Sculpture – Archive
Origins
To see is not the same as to look. As Joseph Kosuth noted ” Seeing is not as simple as looking”, the one being observation the other being investigation.
Occasionally you may look at an object and it may trigger a fleeting recognition, a glimpse of something familiar. This is sometimes called pareidolia (seeing faces in rock formations, clouds, or breakfast cereal), or apophenia (interpreting patterns in meaningless data or objects). The objects that you see, especially if they are in rock, are known as mimitoliths.
You may lose that glimpsed recognition almost immediately, and understand that thing for what it is, a pebble on the beach, a shadow in the gloom, a shifting pattern of clouds.
But what happens when you try to isolate what it was that caught your attention in the first place?To do this you need to look, and to build an understanding of what it is you are seeing.
This series of sculptures try and challenge that understanding by being both ambiguous in appearance and in material. They are often light when they look heavy, dense when they are friable, and yet they seem familiar, though unlikely. They look ‘vaguely recognisable’.
In the same way that a face in the clouds creates a story, I want these pieces to inspire curiosity and story telling by challenging perceptions of what you see.
Process
Simon Clements is a sculptor and printmaker working from his rural Oxfordshire studio. After working for many years with clay and wood he now sculpts predominantly with polystyrene, a material that allows him to realise sculptural projects quickly and efficiently.
Working with expanded foam using simple knives and abrasive paper, Simon creates ambiguous forms that are inspired by nature. He seeks to make sculpture that creates a dialogue with the viewer, posing questions about how we recognise what we know and how we learn to recognise the material it is made from.

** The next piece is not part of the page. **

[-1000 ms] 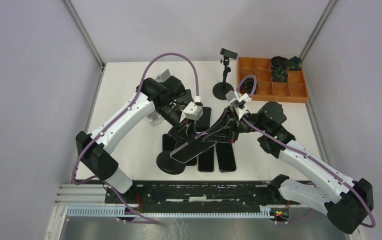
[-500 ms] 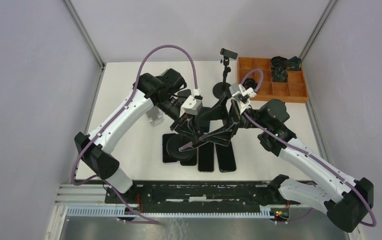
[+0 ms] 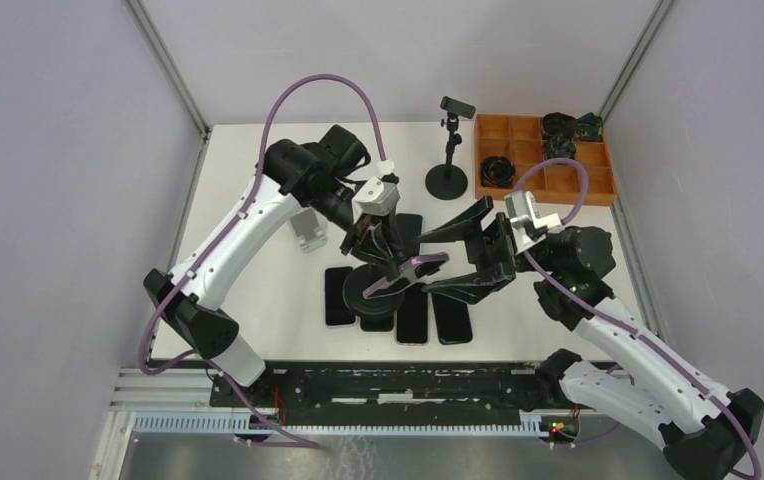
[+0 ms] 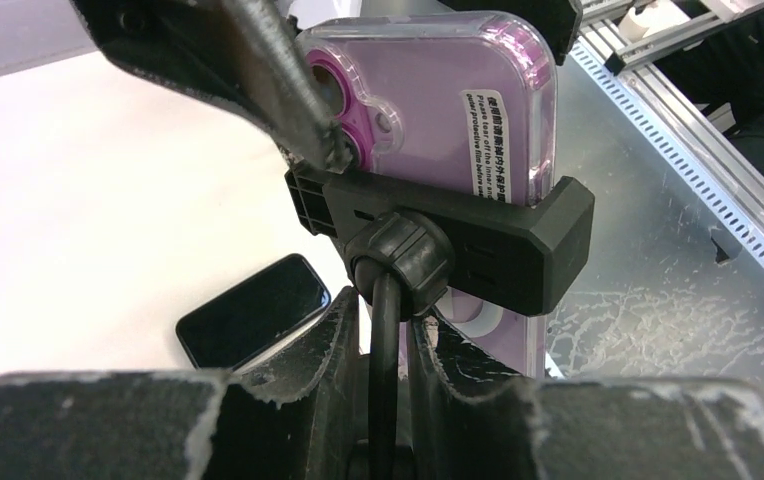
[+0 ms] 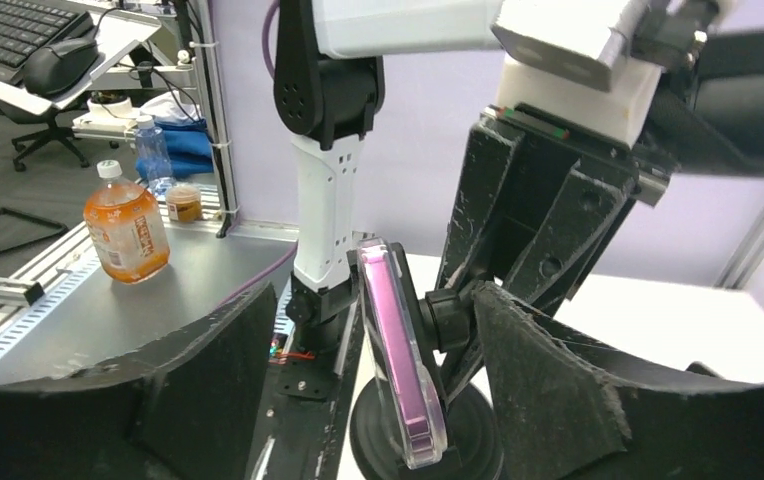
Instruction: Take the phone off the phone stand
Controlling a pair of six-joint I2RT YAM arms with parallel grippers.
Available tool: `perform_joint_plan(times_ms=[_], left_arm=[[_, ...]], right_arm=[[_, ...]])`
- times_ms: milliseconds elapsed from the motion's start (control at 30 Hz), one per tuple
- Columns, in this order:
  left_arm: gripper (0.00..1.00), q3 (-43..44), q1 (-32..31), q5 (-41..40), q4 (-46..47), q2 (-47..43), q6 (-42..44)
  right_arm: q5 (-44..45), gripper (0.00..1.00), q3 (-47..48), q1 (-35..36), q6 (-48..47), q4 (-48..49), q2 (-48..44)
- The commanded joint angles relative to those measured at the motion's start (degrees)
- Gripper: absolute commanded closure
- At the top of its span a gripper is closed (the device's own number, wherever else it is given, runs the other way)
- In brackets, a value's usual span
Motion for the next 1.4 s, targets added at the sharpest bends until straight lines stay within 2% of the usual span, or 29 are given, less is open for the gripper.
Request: perform_joint_plan(times_ms=[0, 133, 167, 233, 367, 467, 533, 567, 667, 900, 967, 1067, 1200, 1367], left_arm=[[0.98, 3.70, 0.03, 8.33, 0.23, -1.62, -3.22], [0.98, 4.67, -0.06, 9.73, 0.82, -2.07, -4.51], [0.98, 4.68, -0.06, 9.85, 1.45, -2.24, -5.29], [0.98, 4.91, -0.06, 10.15, 2.33, -2.67, -6.39], [0.98, 4.10, -0.07, 12.06, 7.17, -4.25, -11.80], [0.98, 1.45, -0.10, 13.08, 15.01, -6.53, -18.22], [0.98, -1.14, -0.08, 13.27, 21.10, -8.04, -23.37], [0.98, -2.17, -0.06, 13.38, 22.92, -8.58, -25.06], [0.98, -2.74, -0.06, 13.59, 23.50, -8.44, -26.21], [0.98, -8.51, -0.30, 7.84, 23.03, -10.18, -24.84], [0.98, -10.00, -1.17, 3.32, 17.59, -10.61, -15.18], [0.98, -9.82, -3.28, -4.54, 0.91, -7.95, 2.73], [0.98, -13.88, -4.40, -11.51, 0.14, -8.24, 6.74], [0.98, -14.75, -5.25, -14.80, 0.18, -8.00, 9.47]], right_arm=[[-3.31, 0.26, -0.20, -0.18, 0.74, 9.95, 0.49], [-4.74, 0.46, -0.63, -0.16, 8.76, 21.48, 3.69], [-5.25, 0.47, -0.79, -0.13, 12.02, 25.57, 4.86], [-6.22, 0.46, -0.66, -0.20, 15.33, 28.98, 6.52], [-7.00, 0.36, -0.16, -0.16, 14.92, 29.55, 7.81], [-7.70, 0.41, 0.89, -0.16, 15.96, 30.41, 8.65], [-8.03, 0.57, 1.00, -0.19, 20.54, 35.55, 9.50], [-7.98, 0.69, 0.66, -0.17, 23.00, 39.37, 10.15], [-6.55, 0.98, 0.48, -0.24, 27.35, 43.64, 11.73], [-4.15, 1.00, 4.20, -0.15, 35.90, 49.77, 16.13], [-3.03, 1.00, 5.60, -0.46, 36.69, 50.05, 17.10], [-0.48, 1.00, 6.74, -1.78, 36.78, 49.02, 17.52], [2.85, 1.00, 6.01, -2.56, 36.12, 48.91, 17.17], [3.91, 1.00, 5.26, -2.77, 35.74, 48.60, 17.49]])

Recent work has continued to explore the chameleon properties of polystyrene, playing with perceptions of how things appear and feel by using the theatrical potential of patinated surfaces. Sculptural works sometimes include found objects, natural and man made. These contrasting materials and their textures add to the “character” of the piece, and often give unexpected weight to a lightweight material.
“Art is born of the observation and investigation of nature” (Cicero).